Toward Real-world Infrared Image Super-Resolution: A Unified Autoregressive Framework and Benchmark Dataset

The Big Problem: Blurry Night Vision

Imagine you are trying to read a street sign at night using a thermal camera (which sees heat instead of light). In the real world, these images are often blurry, fuzzy, or distorted. This happens because of two main reasons:

The Lens: The camera might be slightly out of focus, or the camera itself is shaking (motion blur).
The Physics: Heat doesn't always match the shape of objects. For example, a car engine is very hot, but the heat might "bleed" out past the edges of the car, making the car look like a glowing blob rather than a sharp vehicle.

Most current AI tools are trained on fake data. They are like students who only studied from a textbook of perfect, clean drawings. When they try to fix a real, messy photo, they get confused. They might sharpen the edges but lose the heat information, or they might make the heat look sharp but distort the shape of the object.

The Solution: A New Teacher and a New Student

The authors of this paper built two things to fix this: a new textbook (a dataset) and a new student (an AI model).

1. The New Textbook: FLIR-IISR

Think of this as a "Real-World Training Camp."

What they did: Instead of using computers to simulate blurry images, they went out into 6 different cities, across 3 seasons, and took 1,457 real photos with a high-end thermal camera.
The Trick: They took a super-clear photo (High Resolution), then intentionally messed it up by shaking the camera or blurring the focus to create a "bad" photo (Low Resolution).
Why it matters: Now, the AI has a "Ground Truth" pair. It can see exactly what the blurry mess looked like and what the clear version should have looked like. It's like having a "Before and After" photo album of real-life disasters, which helps the AI learn how to fix them properly.
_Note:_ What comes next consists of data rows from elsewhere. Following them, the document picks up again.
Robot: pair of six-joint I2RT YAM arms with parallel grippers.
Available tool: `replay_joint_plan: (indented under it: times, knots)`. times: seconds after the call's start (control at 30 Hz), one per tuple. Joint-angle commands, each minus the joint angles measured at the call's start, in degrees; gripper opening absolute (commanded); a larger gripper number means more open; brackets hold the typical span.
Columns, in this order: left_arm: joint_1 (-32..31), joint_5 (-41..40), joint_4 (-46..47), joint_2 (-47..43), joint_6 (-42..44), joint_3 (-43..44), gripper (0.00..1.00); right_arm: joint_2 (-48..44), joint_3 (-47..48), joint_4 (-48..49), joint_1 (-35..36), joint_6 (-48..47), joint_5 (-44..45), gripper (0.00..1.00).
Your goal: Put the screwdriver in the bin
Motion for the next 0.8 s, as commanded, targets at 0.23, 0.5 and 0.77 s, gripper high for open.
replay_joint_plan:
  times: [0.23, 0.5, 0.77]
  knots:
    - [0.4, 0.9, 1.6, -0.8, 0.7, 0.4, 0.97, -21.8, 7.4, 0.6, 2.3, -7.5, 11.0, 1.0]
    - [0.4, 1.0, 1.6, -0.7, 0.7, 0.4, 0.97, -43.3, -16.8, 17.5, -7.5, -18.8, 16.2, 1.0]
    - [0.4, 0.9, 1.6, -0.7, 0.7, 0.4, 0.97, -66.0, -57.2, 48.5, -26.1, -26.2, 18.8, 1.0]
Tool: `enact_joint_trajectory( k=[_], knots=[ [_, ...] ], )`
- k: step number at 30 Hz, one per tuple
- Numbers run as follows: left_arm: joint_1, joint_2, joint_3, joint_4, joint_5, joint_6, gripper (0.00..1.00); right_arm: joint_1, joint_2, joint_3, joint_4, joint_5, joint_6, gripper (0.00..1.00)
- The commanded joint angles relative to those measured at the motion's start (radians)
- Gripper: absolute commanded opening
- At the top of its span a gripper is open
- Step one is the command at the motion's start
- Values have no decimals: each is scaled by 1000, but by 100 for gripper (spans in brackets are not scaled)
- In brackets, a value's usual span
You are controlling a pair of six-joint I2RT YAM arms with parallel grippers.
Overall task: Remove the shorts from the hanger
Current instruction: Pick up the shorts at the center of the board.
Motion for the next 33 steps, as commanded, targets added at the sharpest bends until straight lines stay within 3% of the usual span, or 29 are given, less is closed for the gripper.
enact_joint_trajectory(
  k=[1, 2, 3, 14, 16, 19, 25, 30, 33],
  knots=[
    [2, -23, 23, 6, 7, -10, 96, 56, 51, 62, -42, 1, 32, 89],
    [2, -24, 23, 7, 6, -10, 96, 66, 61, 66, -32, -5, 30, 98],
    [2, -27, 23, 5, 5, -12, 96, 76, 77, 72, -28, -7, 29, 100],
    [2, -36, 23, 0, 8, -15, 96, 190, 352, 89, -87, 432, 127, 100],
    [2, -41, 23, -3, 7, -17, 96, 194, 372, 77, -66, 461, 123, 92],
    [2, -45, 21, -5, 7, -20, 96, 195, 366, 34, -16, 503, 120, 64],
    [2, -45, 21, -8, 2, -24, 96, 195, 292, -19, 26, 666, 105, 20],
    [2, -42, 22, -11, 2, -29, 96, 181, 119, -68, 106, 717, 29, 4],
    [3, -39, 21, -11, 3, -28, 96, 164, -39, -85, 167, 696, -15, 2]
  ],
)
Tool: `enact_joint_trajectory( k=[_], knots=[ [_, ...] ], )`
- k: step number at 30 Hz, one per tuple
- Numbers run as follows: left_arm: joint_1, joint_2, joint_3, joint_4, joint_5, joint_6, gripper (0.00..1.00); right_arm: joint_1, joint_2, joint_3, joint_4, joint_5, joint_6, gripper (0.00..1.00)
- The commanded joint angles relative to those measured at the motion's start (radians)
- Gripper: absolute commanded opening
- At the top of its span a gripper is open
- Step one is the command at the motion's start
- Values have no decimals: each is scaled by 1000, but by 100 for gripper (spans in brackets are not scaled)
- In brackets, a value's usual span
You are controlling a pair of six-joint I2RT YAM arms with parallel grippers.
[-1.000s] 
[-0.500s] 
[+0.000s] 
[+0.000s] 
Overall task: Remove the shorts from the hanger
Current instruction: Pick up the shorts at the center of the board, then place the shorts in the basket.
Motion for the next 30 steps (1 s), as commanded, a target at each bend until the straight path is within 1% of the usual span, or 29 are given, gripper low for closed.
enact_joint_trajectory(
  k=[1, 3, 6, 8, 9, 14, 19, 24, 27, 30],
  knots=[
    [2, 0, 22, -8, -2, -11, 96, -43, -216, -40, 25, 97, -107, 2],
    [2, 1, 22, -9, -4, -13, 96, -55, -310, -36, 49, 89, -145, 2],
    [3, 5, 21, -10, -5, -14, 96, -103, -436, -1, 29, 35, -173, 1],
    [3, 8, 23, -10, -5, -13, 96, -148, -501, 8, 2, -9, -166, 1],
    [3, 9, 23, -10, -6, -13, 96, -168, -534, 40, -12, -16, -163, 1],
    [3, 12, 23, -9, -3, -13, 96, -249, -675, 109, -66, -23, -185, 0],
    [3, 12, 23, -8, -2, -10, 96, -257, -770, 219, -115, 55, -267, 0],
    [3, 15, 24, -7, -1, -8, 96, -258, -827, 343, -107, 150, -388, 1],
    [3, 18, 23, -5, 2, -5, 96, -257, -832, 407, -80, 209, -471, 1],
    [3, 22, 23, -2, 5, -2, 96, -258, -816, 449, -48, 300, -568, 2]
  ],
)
2. The New Student: Real-IISR

This is the AI model. Instead of just guessing, it uses a special "Autoregressive" method.

The Analogy: Imagine painting a picture. A normal AI might try to paint the whole canvas at once, which often leads to a muddy mess. Real-IISR paints scale-by-scale. It starts by sketching the rough outline of the scene, then fills in the big shapes, and finally adds the tiny details (like the texture of a brick wall or the glow of a hot pipe). This step-by-step approach prevents the AI from getting overwhelmed.

The Three Superpowers of Real-IISR

To make sure the AI doesn't just make things look sharp but also feel physically correct (thermally), the authors gave it three special tools:

A. The "Heat & Shape" GPS (Thermal-Structural Guidance)

The Problem: In thermal images, the "hot spot" (like a running engine) doesn't always line up perfectly with the "edge" (the outline of the car). If the AI only looks at the heat, it might draw a car that is too round. If it only looks at the edge, it might miss the heat.
The Fix: This module acts like a GPS that holds two maps at once: a Heat Map and an Edge Map. It constantly checks both. If the heat is bleeding out, the GPS says, "Wait, the edge is over here, keep the heat contained!" This ensures the object looks like a car, not a glowing cloud.

B. The "Smart Dictionary" (Condition-Adaptive Codebook)

The Problem: AI models usually use a fixed dictionary of "pixels" to rebuild images. But a blurry pixel caused by motion looks different from a blurry pixel caused by a dirty lens. Using the same dictionary for both is like trying to fix a broken vase and a torn shirt with the exact same glue.
The Fix: Real-IISR has a Smart Dictionary that changes its definitions on the fly. If it sees motion blur, it swaps in "motion-friendly" pixels. If it sees heat noise, it swaps in "heat-friendly" pixels. It adapts its vocabulary to the specific mess it's trying to clean up.

C. The "Thermostat Rule" (Thermal Order Consistency Loss)

The Problem: In the real world, hotter things are always brighter in thermal images. If the AI accidentally makes a cold rock look brighter than a hot engine, it breaks the laws of physics.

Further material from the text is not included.